Saved data entries
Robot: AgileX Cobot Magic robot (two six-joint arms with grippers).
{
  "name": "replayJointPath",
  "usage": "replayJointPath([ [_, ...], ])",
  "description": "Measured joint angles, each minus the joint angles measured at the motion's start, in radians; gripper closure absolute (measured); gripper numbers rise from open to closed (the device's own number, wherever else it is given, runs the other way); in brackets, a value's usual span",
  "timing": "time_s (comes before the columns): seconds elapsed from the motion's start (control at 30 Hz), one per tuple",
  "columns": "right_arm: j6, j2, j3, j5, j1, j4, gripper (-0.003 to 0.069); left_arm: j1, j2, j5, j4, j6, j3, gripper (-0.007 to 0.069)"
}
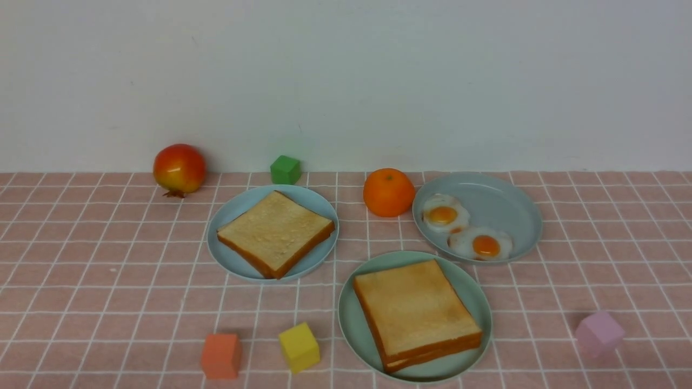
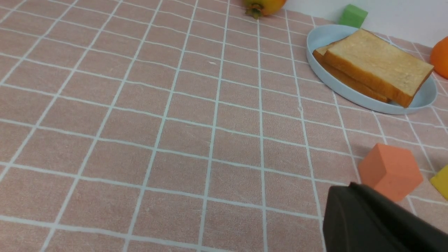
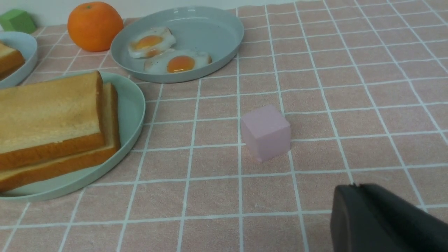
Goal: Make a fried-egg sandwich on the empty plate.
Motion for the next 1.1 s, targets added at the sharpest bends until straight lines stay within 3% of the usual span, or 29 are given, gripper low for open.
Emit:
replayJointPath([
  [1.1,0.0,0.0,0.0,0.0,0.0,0.0,0.056,0.0,0.0,0.0,-0.001,0.0,0.0,0.0612],
])
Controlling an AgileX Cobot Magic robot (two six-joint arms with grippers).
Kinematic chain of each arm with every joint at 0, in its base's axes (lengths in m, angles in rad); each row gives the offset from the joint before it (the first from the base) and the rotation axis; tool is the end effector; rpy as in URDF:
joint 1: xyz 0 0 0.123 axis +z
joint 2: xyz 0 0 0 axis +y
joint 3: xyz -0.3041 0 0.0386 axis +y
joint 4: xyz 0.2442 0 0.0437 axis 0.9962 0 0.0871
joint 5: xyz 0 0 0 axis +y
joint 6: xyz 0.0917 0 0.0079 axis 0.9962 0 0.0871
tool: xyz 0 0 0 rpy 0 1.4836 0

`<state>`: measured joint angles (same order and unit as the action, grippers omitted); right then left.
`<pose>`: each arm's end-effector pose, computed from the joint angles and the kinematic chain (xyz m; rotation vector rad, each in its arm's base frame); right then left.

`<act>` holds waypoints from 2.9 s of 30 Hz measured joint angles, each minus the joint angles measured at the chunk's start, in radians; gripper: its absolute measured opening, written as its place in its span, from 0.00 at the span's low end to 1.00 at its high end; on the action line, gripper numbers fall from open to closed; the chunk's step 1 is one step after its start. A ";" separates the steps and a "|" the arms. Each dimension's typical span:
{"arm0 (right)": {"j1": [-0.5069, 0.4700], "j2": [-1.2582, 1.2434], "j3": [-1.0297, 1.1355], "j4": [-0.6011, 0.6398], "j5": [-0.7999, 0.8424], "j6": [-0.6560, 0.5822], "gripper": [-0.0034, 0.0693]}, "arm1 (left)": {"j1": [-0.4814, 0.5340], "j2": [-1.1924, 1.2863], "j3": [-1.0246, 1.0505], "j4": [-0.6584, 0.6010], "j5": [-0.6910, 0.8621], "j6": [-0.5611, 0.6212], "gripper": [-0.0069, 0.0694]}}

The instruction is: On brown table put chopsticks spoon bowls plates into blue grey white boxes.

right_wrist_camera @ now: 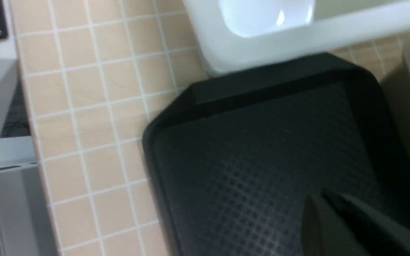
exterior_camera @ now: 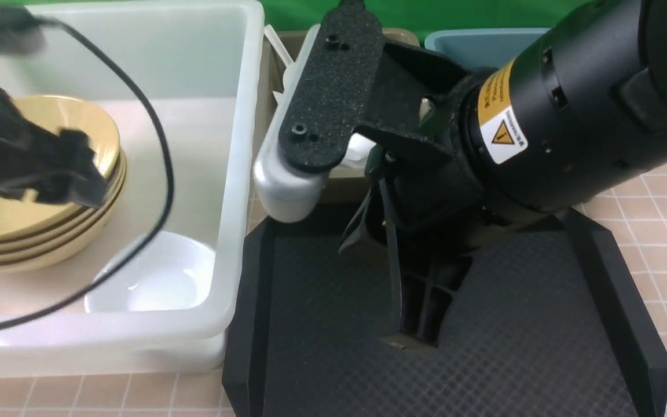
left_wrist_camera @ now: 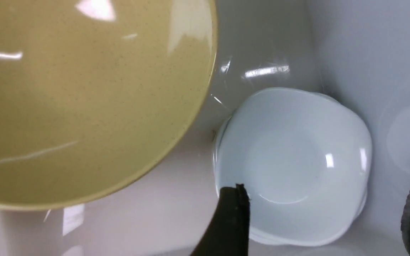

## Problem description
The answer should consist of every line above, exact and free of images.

## Solved exercise
Robot: AgileX Cobot Magic robot (two six-joint arms with grippers).
{
  "name": "replayJointPath",
  "usage": "replayJointPath([ [_, ...], ])",
  "description": "Measured joint angles, each minus the joint angles measured at the motion's start, in radians; gripper closure absolute (measured); gripper numbers rise from open to closed (the device's own number, wherever else it is given, runs the other way); in brackets, a value's usual span",
  "timing": "time_s (comes before the columns): seconds elapsed from the motion's start (control at 30 Hz), one per tuple",
  "columns": "right_arm: j6, j2, j3, j5, j1, j4, gripper (-0.003 to 0.069); left_arm: j1, j2, j5, j4, j6, j3, gripper (-0.007 to 0.069)"
}
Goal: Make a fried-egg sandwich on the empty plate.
Motion for the next 1.1 s, targets added at the sharpest bends until straight lines stay within 3% of the usual span, or 29 are given, gripper low for open.
Emit:
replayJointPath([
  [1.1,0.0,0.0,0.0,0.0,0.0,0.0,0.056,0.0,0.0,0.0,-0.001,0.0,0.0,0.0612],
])
Controlling an AgileX Cobot Magic robot (two six-joint arms with grippers).
Kinematic chain of each arm with every joint at 0, in its base's axes (lengths in m, angles in rad); each row gives the offset from the joint before it (the first from the base) and the rotation axis; tool is the end effector; rpy as in URDF:
joint 1: xyz 0 0 0.123 axis +z
joint 2: xyz 0 0 0 axis +y
joint 3: xyz -0.3041 0 0.0386 axis +y
joint 4: xyz 0.2442 0 0.0437 axis 0.9962 0 0.0871
joint 5: xyz 0 0 0 axis +y
joint 6: xyz 0.0917 0 0.0079 axis 0.9962 0 0.0871
tool: xyz 0 0 0 rpy 0 1.4836 0

`<state>`: measured joint angles (same order and unit as the action, grippers omitted); right then left.
`<pose>`: each arm's end-effector pose, computed from the joint angles and the kinematic chain (xyz m; rotation vector rad, each in its arm's base frame); right then left.

`<act>` holds waypoints from 2.9 s of 30 Hz measured joint angles, each minus the joint angles measured at the chunk's start, in radians; gripper: its absolute measured opening, written as its place in its span, from 0.00 at the span's low end to 1.00 at its high end; on the action line, gripper numbers fall from open to closed; the chunk's step 1 is one step after its start. A ";" separates the steps and a "|" the arms. Each dimension's typical span:
{"arm0 (right)": {"j1": [-0.5069, 0.4700], "j2": [-1.2582, 1.2434], "j3": [-1.0297, 1.1355], "j4": [-0.6011, 0.6398], "j5": [-0.7999, 0.8424], "j6": [-0.6560, 0.5822], "gripper": [-0.0034, 0.0693]}, "arm1 (left)": {"j1": [-0.4814, 0.5340], "j2": [-1.1924, 1.2863], "j3": [-1.0246, 1.0505], "j4": [-0.6584, 0.6010], "j5": [-0.6910, 0.8621], "j6": [-0.5611, 0.6212], "gripper": [-0.0069, 0.0694]}}

The instruction is: On brown table put chopsticks spoon bowls plates into blue grey white boxes.

right_wrist_camera @ now: 
exterior_camera @ now: 
left_wrist_camera @ now: 

The exercise contains nothing more.